Crafting Cairns
Stones, Surrender, and the Search for the Divine (Restoration Practice #10)
I passed a tree stump covered in stones as I hiked. My first thought was immediate: Oh, it’s a monument! An edifice! I wonder what it means?
Immediately I started to count. Are there twelve stones in this pile? Or did they symbolize prayer requests stacked one on top of another?
Then I realized this could be nothing more than someone absentmindedly placing rocks during a conversation. Or a mindfulness stone stack, collapsed over time. Did growing up in evangelical Christianity train me to assume every stack of stones means something?
Either way, to me, it felt like a statement. It was a signifier, this cairn.1
Meaning From Stones
Last week, on my other Substack, The Table - Average Advocate, we discussed stone monuments fallible humans use to declare themselves godlike.2 But long before that, stone monuments were a way of reaching toward the divine. Across the globe, the earliest peoples—from Celtic to Pacific Islander, from Egyptian to Mesoamerican—used stone markers to proclaim spiritual meaning.
I can’t speak to most of these traditions, but I don’t believe all of these attempts fell short.
The story of my faith is, in many ways, a story of stones. Although Abraham and Isaac, the patriarchs of the Judeo-Christian faith, had their own experiences with stones, I am most drawn to the imagery surrounding Jacob.
The House of God
Jacob, later named Israel, set up his stone pillow at Bethel after dreaming of a staircase between heaven and earth. It symbolized that God was still present, he was still invested in humanity. The stone became a marker: God met me here.
Later, when the Israelites crossed the Jordan into the promised land, they gathered stones from the riverbed and built a memorial. This is where the idea of the twelve stones comes from—one for each tribe. It was meant to stand the test of time, a reminder to future generations and a declaration of what God had done.
Stones appear as witnesses later, too, in the stories of Moses and Samuel.
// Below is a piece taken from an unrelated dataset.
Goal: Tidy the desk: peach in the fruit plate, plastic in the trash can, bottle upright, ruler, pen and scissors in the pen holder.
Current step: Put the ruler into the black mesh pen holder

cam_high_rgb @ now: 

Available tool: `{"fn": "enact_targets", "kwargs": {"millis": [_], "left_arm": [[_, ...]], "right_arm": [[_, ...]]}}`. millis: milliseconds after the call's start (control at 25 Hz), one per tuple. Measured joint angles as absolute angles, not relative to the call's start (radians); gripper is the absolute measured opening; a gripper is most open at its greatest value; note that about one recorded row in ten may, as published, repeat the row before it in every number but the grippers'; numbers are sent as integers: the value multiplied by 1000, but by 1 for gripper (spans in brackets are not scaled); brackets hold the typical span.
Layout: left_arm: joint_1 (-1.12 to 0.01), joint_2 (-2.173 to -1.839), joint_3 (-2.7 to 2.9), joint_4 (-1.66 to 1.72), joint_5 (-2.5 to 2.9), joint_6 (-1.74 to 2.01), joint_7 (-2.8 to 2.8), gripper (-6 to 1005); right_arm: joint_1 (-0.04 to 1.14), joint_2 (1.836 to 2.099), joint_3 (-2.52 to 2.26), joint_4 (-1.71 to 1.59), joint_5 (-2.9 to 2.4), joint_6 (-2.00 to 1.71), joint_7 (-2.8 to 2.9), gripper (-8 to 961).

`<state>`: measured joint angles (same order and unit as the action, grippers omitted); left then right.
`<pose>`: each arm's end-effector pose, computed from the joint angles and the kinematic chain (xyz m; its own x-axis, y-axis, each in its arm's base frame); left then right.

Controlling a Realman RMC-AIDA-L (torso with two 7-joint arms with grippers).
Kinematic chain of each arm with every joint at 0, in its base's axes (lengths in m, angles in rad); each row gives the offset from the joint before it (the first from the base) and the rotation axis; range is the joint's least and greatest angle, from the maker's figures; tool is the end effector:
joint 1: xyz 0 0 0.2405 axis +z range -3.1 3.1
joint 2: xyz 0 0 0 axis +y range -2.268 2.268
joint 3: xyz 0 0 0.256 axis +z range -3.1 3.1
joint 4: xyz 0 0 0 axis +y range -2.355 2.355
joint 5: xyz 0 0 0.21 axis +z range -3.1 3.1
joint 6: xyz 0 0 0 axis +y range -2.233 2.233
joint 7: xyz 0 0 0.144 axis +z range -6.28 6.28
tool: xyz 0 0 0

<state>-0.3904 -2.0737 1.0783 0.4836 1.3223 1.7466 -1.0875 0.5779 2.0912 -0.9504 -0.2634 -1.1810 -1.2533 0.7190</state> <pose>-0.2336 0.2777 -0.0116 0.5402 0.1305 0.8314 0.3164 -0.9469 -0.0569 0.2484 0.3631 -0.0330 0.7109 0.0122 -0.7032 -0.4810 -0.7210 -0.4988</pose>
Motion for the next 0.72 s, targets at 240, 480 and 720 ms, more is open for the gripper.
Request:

Again and again, they became reminders of divine encounters, moments when heaven touched earth.
Then, in the New Testament—what Christians call the New Covenant—the imagery shifts.
Now Jesus is called the cornerstone, the foundation everything else is built upon. And the people of God are described as living stones, crafted together into a dwelling place for God.
What was once a single marked place—Bethel, the “house of God”—is no longer a location. It is a people. It is us.
You could almost say we are God’s cairn, lovingly designed.
Crafting Cairns: Restoration Practice #10
I, too, am haphazardly making a cairn. And I hope you construct one, too.
As I continued hiking beyond the pile of stones on the stump, through the eucalyptus grove, and up the hill overlooking my town and the ocean, I carried a set of metaphorical stones burdening my heart that I needed to lay down.